* What is required *
I need all of the entries printed exactly.

* Records supplied *
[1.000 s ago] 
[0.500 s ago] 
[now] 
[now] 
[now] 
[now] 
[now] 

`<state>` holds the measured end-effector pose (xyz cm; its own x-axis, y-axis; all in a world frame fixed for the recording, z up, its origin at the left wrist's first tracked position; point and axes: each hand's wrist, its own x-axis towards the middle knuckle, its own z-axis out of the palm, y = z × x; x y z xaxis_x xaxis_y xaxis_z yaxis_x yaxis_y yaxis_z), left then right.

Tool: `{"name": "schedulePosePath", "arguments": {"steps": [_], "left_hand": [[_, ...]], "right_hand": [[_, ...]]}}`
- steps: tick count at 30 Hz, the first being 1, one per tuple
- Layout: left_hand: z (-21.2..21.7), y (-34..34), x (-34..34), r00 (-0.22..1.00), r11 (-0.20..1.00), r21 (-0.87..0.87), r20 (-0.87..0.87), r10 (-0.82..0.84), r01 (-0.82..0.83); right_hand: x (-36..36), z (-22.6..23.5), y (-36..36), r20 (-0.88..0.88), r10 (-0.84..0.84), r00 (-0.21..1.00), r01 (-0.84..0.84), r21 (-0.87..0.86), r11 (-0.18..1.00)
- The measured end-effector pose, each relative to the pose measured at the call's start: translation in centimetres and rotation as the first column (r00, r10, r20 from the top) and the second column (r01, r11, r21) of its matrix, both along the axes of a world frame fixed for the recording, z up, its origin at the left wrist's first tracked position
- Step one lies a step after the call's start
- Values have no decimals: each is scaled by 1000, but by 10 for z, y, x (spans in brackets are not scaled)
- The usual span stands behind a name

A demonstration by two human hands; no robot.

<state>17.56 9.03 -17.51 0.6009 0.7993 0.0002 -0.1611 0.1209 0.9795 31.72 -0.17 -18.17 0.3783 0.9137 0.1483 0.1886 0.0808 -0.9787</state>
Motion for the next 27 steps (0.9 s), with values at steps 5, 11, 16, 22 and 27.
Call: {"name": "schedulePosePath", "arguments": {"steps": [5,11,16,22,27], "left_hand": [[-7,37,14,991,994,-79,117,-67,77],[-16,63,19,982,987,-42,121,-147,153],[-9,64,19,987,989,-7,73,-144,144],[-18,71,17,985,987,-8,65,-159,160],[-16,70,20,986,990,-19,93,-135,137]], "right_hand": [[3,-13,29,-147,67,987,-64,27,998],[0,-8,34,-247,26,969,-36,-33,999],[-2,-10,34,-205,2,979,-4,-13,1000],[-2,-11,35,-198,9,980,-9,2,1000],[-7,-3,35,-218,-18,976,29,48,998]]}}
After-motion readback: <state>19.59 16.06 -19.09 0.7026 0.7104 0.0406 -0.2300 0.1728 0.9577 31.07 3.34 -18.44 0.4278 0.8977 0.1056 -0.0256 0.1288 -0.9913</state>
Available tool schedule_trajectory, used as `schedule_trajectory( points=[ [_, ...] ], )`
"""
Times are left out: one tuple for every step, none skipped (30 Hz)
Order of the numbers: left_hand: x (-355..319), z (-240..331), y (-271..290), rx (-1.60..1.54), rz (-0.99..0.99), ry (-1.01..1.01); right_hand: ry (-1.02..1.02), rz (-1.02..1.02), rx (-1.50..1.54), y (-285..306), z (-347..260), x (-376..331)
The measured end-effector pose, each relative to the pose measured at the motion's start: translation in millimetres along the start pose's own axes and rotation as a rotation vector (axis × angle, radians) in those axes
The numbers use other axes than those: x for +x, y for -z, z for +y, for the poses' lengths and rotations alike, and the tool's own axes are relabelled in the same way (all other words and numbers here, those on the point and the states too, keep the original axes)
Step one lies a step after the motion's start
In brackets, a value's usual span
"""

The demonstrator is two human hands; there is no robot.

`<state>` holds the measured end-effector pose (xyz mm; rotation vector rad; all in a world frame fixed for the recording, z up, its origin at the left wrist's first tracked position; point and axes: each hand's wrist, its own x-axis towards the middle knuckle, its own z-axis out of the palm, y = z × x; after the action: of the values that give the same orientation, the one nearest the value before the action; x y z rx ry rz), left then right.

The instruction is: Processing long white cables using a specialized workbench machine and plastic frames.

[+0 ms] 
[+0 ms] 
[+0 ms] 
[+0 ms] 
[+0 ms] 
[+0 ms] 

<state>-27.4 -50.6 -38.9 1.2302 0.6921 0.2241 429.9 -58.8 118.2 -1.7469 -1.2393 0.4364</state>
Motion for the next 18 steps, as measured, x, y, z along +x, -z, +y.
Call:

* Output of the exercise *
[1.000 s ago] 
[0.500 s ago] 
[now] 
[now] 
[now] 
[now] 
[now] 

`<state>` holds the measured end-effector pose (xyz cm; its own x-axis, y-axis; all in a world frame fixed for the recording, z up, its origin at the left wrist's first tracked position; point and axes: each hand's wrist, its own x-axis towards the middle knuckle, its own z-axis out of the palm, y = z × x; x y z xaxis_x xaxis_y xaxis_z yaxis_x yaxis_y yaxis_z), left then right.

Tool: `{"name": "schedulePosePath", "arguments": {"steps": [_], "left_hand": [[_, ...]], "right_hand": [[_, ...]]}}`
- steps: tick count at 30 Hz, the first being 1, one per tuple
- Layout: left_hand: z (-21.2..21.7), y (-34..34), x (-34..34), r00 (-0.22..1.00), r11 (-0.20..1.00), r21 (-0.87..0.87), r20 (-0.87..0.87), r10 (-0.82..0.84), r01 (-0.82..0.83); right_hand: x (-36..36), z (-22.6..23.5), y (-36..36), r20 (-0.88..0.88), r10 (-0.84..0.84), r00 (-0.21..1.00), r01 (-0.84..0.84), r21 (-0.87..0.86), r11 (-0.18..1.00)
- The measured end-effector pose, each relative to the pose measured at the call's start: translation in centimetres and rotation as the first column (r00, r10, r20 from the top) and the second column (r01, r11, r21) of its matrix, both along the axes of a world frame fixed for the recording, z up, its origin at the left wrist's first tracked position
- Step one lies a step after the call's start
- Values have no decimals: each is scaled by 1000, but by 10 for z, y, x (spans in brackets are not scaled)
- The usual span stands behind a name

A demonstration by two human hands; no robot.

<state>17.56 9.03 -17.51 0.6009 0.7993 0.0002 -0.1611 0.1209 0.9795 31.72 -0.17 -18.17 0.3783 0.9137 0.1483 0.1886 0.0808 -0.9787</state>
Motion for the next 27 steps (0.9 s), with values at steps 5, 11, 16, 22 and 27.
Call: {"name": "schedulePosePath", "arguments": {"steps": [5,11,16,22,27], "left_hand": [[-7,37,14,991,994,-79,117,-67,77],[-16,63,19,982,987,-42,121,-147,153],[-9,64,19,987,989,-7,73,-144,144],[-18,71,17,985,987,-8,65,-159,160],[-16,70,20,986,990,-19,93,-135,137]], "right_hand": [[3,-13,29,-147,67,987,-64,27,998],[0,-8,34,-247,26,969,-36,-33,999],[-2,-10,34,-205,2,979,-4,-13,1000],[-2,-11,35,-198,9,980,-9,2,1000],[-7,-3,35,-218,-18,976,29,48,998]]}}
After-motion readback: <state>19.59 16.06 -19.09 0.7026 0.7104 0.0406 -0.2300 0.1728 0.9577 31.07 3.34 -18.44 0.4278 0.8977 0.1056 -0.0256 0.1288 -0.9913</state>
Available tool schedule_trajectory, used as `schedule_trajectory( points=[ [_, ...] ], )`
"""
Times are left out: one tuple for every step, none skipped (30 Hz)
Order of the numbers: left_hand: x (-355..319), z (-240..331), y (-271..290), rx (-1.60..1.54), rz (-0.99..0.99), ry (-1.01..1.01); right_hand: ry (-1.02..1.02), rz (-1.02..1.02), rx (-1.50..1.54), y (-285..306), z (-347..260), x (-376..331)
The measured end-effector pose, each relative to the pose measured at the motion's start: translation in millimetres along the start pose's own axes and rotation as a rotation vector (axis × angle, radians) in those axes
The numbers use other axes than those: x for +x, y for -z, z for +y, for the poses' lengths and rotations alike, and the tool's own axes are relabelled in the same way (all other words and numbers here, those on the point and the states too, keep the original axes)
Step one lies a step after the motion's start
In brackets, a value's usual span
"""

The demonstrator is two human hands; there is no robot.

`<state>` holds the measured end-effector pose (xyz mm; rotation vector rad; all in a world frame fixed for the recording, z up, its origin at the left wrist's first tracked position; point and axes: each hand's wrist, its own x-axis towards the middle knuckle, its own z-axis out of the palm, y = z × x; after the action: of the values that give the same orientation, the one nearest the value before the action; x y z rx ry rz), left then right.

The instruction is: Processing long white cables using a specialized workbench machine and plastic frames.

[+0 ms] 
[+0 ms] 
[+0 ms] 
[+0 ms] 
[+0 ms] 
[+0 ms] 

<state>-27.4 -50.6 -38.9 1.2302 0.6921 0.2241 429.9 -58.8 118.2 -1.7469 -1.2393 0.4364</state>
Motion for the next 18 steps, as measured, x, y, z along +x, -z, +y.
Call:

Nothing more is required for this answer.